February 03, 2021
This piece is part of the Determined AI Writers’ Program, which supports members of the ML community writing about their deep learning work with Determined.
Object Detection is an important task in computer vision. Using deep learning for object detection can result in highly accurate models, but developers can also run into several challenges. First, deep learning models are very expensive to train – even using GPUs, modern object detection models can take many hours of computation to train from scratch. Managing those GPUs and running workloads on many GPUs in parallel gets complicated fast. Second, object detection models typically have many hyperparameters. While algorithms exist to tune hyperparameters automatically, applying those algorithms in practice requires running hundreds or thousands of training jobs and comparing the performance of all those models. Talk about complex!

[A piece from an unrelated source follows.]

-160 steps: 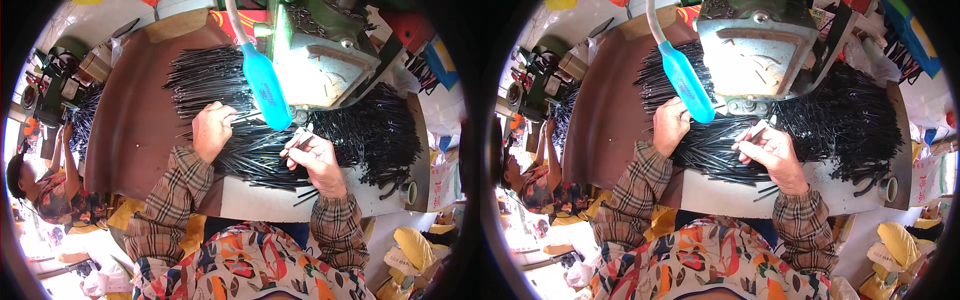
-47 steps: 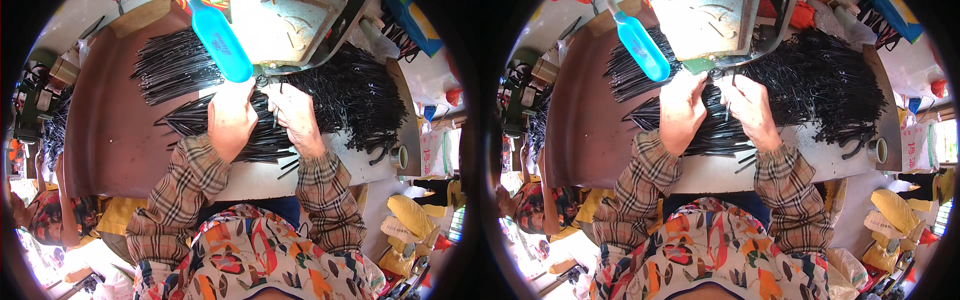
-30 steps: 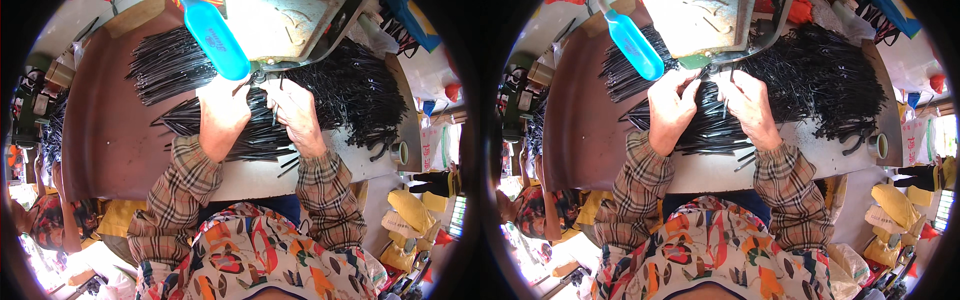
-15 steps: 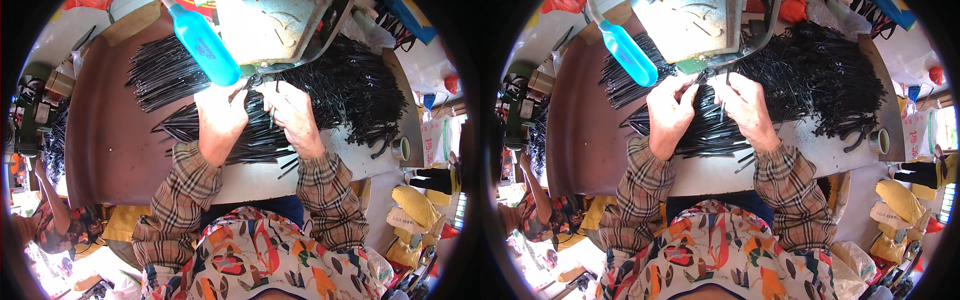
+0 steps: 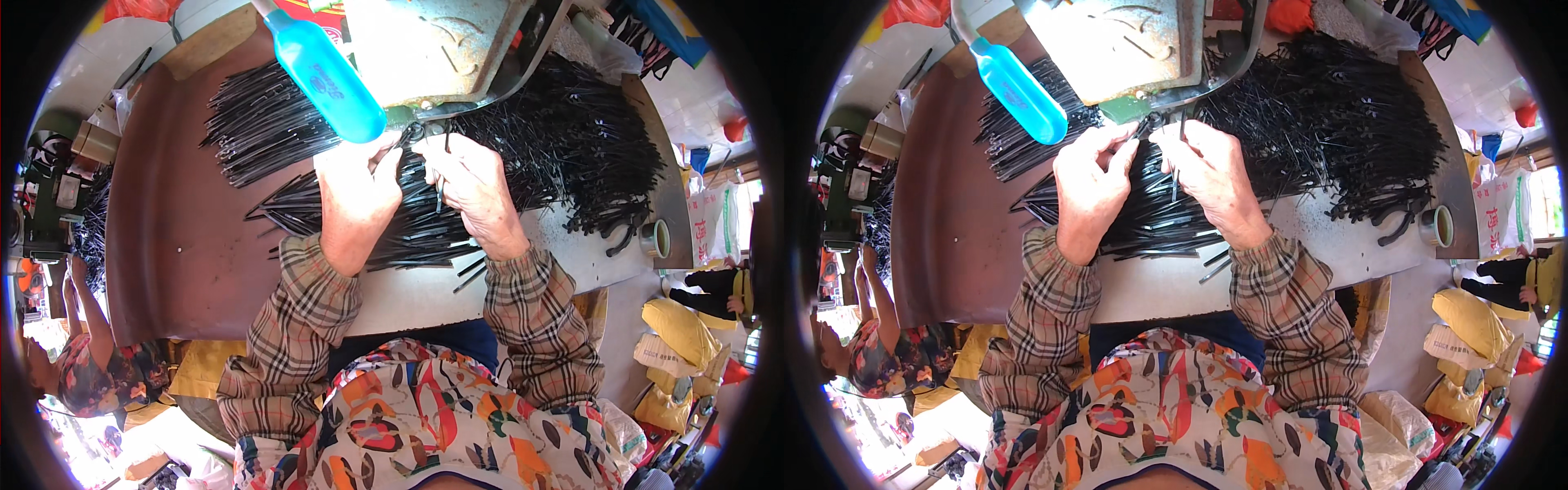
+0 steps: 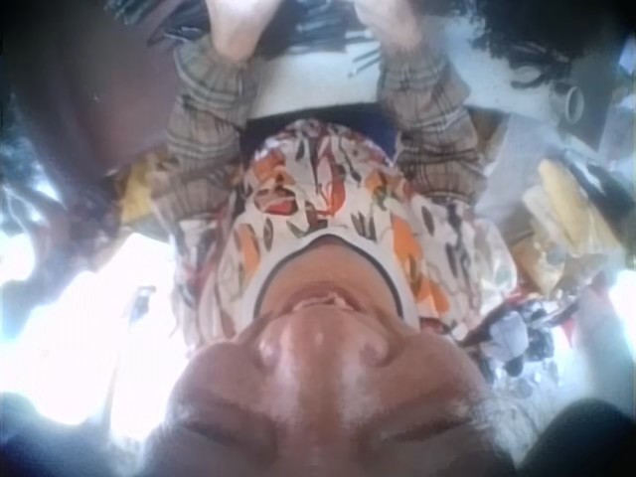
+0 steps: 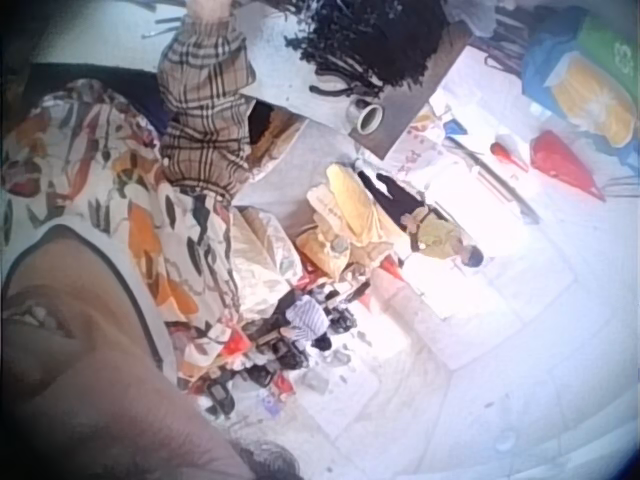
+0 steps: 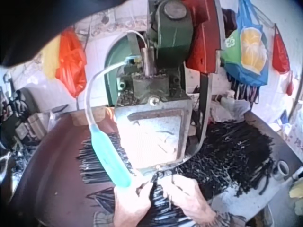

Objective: The person handles black plastic strips on a table, gripping them by hand and with tweezers, and feeds them into a tabletop punch press machine.

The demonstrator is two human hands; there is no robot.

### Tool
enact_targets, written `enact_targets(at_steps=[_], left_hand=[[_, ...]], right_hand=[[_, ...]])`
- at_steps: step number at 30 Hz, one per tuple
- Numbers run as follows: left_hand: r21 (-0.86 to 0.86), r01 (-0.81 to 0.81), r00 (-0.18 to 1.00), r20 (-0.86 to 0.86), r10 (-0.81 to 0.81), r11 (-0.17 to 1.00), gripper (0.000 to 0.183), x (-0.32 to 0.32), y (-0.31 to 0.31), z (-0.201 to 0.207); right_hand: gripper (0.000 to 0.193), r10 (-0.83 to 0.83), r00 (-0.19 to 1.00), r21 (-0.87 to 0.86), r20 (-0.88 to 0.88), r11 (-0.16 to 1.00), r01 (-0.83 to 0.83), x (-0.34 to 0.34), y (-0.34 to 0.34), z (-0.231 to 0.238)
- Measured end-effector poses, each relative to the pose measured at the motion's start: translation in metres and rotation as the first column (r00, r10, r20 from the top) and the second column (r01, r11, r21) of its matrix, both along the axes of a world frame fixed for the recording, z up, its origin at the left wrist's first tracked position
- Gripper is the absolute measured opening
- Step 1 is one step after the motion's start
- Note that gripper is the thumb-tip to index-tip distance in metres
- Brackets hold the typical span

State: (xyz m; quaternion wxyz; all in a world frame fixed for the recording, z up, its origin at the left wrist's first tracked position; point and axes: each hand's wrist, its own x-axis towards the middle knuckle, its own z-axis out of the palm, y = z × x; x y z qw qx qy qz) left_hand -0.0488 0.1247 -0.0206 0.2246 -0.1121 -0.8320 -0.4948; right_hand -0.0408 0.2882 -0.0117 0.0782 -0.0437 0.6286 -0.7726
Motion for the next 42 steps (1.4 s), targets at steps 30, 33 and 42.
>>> enact_targets(at_steps=[30, 33, 42], left_hand=[[-0.487, -0.027, 0.980, -0.187, -0.074, 0.873, 0.026, 0.000, 0.000, 0.017], [-0.468, -0.004, 0.984, -0.162, -0.081, 0.884, 0.028, 0.002, 0.002, 0.017], [0.046, 0.217, 0.898, 0.381, -0.218, 0.975, 0.020, 0.005, -0.057, 0.026]], right_hand=[[0.022, 0.065, 0.997, 0.049, -0.038, 0.997, -0.064, -0.011, 0.009, 0.000], [0.019, 0.116, 0.991, -0.109, 0.062, 0.988, -0.109, -0.012, 0.012, -0.007], [0.013, 0.014, 0.990, -0.238, 0.137, 0.971, 0.019, -0.007, 0.006, -0.015]])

Determined makes training deep learning models and tuning hyperparameters much easier. It can automatically schedule jobs onto a cluster of GPUs (on-prem or in the cloud) and includes state-of-the-art algorithms for efficient hyperparameter tuning. It provides a real-time dashboard to track and visualize the results, enabling you to get a clear picture of how your model is performing in real-time – as a model developer, you can quickly kick off a training job or an HP search, and Determined will take care of the rest.
Determined also makes it easy to utilize multiple GPUs simultaneously, which means you can train a single model more quickly (using distributed training) or search through a massive hyperparameter space in less time – without modifying your code or dealing with managing GPUs by hand. Determined lets you focus on model development, so you can go from an idea to a working model in production much more quickly.
There’s more to Determined than meets the eye! To learn about what else Determined can do, check out the docs!
In this tutorial, you’ll start by installing Determined on AWS, and then modifying an off-the-shelf
tf.keras object detection model to work with Determined. Next, you’ll train the model on a single GPU, and finally conduct a hyperparameter search.
The model being used is based on the Object Detection with RetinaNet using Keras tutorial.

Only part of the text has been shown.